Access methods

Some other methods that can be applied to all types of geometries are presented below.

ST_XMin(), ST_XMax(), ST_YMin(), ST_YMax all retrieve corresponding minimum or maximum values of geometry’s coordinates X and Y. There are similar methods available for coordinates Z and M.

In case of a point both minimum and maximum values will be the same and equal to the same value as point-only methods retrieving coordinate value, like ST_X().

SELECT
"SHAPE".ST_asWKT() AS "WKT",
"SHAPE".ST_X() AS "POINT_X",
"SHAPE".ST_XMin() AS "POINT_Xmin",
"SHAPE".ST_XMax() AS "POINT_Xmax"
FROM "TUTORIAL_GEO"."SPATIALSHAPES"
WHERE "SHAPE".ST_GeometryType()='ST_Point';

After running the SQL statement above you should notice is that these methods return NULL when applied to an empty geometry.

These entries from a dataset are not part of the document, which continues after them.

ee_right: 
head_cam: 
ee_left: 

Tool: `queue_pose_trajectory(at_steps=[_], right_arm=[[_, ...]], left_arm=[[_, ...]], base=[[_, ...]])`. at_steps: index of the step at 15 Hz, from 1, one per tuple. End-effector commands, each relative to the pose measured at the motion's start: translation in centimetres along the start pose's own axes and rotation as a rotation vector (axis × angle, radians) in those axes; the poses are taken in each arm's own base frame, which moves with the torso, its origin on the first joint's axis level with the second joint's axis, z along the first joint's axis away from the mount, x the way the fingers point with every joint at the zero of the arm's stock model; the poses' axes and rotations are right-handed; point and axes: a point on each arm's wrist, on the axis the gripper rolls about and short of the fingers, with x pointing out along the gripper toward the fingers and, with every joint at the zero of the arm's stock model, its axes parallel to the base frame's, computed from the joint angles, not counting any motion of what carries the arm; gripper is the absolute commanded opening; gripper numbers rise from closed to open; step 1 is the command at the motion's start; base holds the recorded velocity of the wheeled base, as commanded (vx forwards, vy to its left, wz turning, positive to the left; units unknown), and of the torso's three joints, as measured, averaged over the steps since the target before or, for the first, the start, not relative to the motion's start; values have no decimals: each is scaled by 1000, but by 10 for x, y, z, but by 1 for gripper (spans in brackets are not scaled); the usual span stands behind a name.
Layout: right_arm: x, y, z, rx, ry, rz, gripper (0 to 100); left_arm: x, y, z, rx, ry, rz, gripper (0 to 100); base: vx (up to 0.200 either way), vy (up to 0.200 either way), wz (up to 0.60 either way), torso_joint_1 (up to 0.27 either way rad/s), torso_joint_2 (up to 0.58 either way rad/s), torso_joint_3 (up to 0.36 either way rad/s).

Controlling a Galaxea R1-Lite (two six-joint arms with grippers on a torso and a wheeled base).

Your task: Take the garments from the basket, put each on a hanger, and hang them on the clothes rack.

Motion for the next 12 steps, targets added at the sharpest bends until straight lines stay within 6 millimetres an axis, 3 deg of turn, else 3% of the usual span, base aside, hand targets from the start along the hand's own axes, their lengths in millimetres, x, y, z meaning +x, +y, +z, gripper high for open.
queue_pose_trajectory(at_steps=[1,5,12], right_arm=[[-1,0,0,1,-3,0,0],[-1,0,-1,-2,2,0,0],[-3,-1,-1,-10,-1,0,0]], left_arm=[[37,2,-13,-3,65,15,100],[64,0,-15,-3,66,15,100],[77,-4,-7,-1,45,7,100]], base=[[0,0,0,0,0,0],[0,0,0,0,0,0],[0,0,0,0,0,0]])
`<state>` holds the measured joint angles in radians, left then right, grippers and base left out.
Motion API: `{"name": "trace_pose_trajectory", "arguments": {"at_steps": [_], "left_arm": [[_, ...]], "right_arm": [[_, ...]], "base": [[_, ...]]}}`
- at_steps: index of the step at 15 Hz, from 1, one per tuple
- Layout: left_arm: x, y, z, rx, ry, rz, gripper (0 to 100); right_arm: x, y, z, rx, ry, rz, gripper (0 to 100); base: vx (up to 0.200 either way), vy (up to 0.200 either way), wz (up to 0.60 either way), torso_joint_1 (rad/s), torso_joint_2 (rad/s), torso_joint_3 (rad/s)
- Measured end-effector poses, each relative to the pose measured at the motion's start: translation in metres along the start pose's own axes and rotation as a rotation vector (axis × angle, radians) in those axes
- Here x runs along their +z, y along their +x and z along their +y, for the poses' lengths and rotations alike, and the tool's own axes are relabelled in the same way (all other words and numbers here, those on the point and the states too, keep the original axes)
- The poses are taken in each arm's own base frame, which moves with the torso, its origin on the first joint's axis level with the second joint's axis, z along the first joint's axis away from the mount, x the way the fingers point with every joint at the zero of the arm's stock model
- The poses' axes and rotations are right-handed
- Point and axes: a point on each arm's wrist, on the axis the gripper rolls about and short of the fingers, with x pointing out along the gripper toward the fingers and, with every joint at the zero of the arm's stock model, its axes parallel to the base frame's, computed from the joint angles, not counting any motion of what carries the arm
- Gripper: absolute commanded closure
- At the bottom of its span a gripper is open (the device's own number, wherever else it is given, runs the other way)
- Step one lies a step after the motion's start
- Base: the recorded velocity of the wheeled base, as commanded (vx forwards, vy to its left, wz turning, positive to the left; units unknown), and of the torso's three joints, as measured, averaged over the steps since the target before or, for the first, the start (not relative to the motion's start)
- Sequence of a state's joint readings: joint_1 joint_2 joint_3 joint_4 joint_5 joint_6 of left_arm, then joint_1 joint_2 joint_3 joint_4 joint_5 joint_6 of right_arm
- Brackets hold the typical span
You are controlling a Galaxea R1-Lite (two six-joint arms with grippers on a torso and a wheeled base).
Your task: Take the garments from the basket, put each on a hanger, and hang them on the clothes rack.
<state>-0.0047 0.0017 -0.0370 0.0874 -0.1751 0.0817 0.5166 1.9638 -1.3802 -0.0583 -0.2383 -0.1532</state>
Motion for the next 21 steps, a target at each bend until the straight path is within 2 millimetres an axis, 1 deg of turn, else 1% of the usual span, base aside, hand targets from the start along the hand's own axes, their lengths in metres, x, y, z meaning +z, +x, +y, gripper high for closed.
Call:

The other access method you used here was ST_GeometryType() to check and filter types of geometries.

You used ST_GeometryType() in the previous step as a predicate to select only records for points. Otherwise trying to apply ST_X() to a string or polygon would return run-time error during the SQL execution.

There are some access methods that can be used only with line strings. For example:

• ST_StartPoint() and ST_EndPoint() to retrieve an ST_Point values of the starting and the ending points,
• ST_NumPoints() to get the total number of points; then it can be applied to retrieve Nth point using ST_PointN(). Numbering starts from 1 and ST_PointN() returns null in Nth point does not exist.

SELECT
"SHAPE".ST_asWKT() AS "WKT",
"SHAPE".ST_StartPoint().st_asWKT() AS "START_WKT",
"SHAPE".ST_EndPoint().st_asWKT() AS "END_WKT",
"SHAPE".ST_NumPoints() AS "NUM_POINTS",
"SHAPE".ST_PointN(2).st_asWKT()  AS "POINT2_WKT"
FROM "TUTORIAL_GEO"."SPATIALSHAPES"
WHERE "SHAPE".ST_GeometryType()='ST_LineString';

Similarly to points in strings you can get a number of individual geometries in collections (types ST_MultiPoint, ST_MultiLineString, ST_MultiPolygon) using ST_NumGeometries(). And then access each of them using ST_GeometryN() method.

SELECT
ST_UnionAggr("SHAPE").ST_GeometryType() AS "GEOM_TYPE",
ST_UnionAggr("SHAPE").ST_NumGeometries() AS "NUM_GEOMS"
FROM "TUTORIAL_GEO"."SPATIALSHAPES";

The query above aggregates all different geometries from the SPATIALSHAPES table. The result is ST_GeometryCollection with 5 different geometries in it. Some of overlapping polygons got aggregated into new single polygons, so the total number of geometries in the collection is smaller than a number of single geometries in the table.

SELECT
"SHAPE".ST_GeometryType() AS "GEOM_TYPE",
ST_UnionAggr("SHAPE").ST_GeometryType() AS "AGGR_GEOM_TYPE",
ST_UnionAggr("SHAPE").ST_NumGeometries() AS "AGGR_GEOM_NUM",
ST_UnionAggr("SHAPE").ST_GeometryN(1).ST_asWKT() AS "AGGR_GEOM_1_WKT"
FROM "TUTORIAL_GEO"."SPATIALSHAPES"
GROUP BY "SHAPE".ST_GeometryType();

This query now produced 3 different collections. Each of them contains only geometries of the same types thanks to GROUP BY statement.

You will learn more about different kinds of spatial aggregations in a separate tutorial.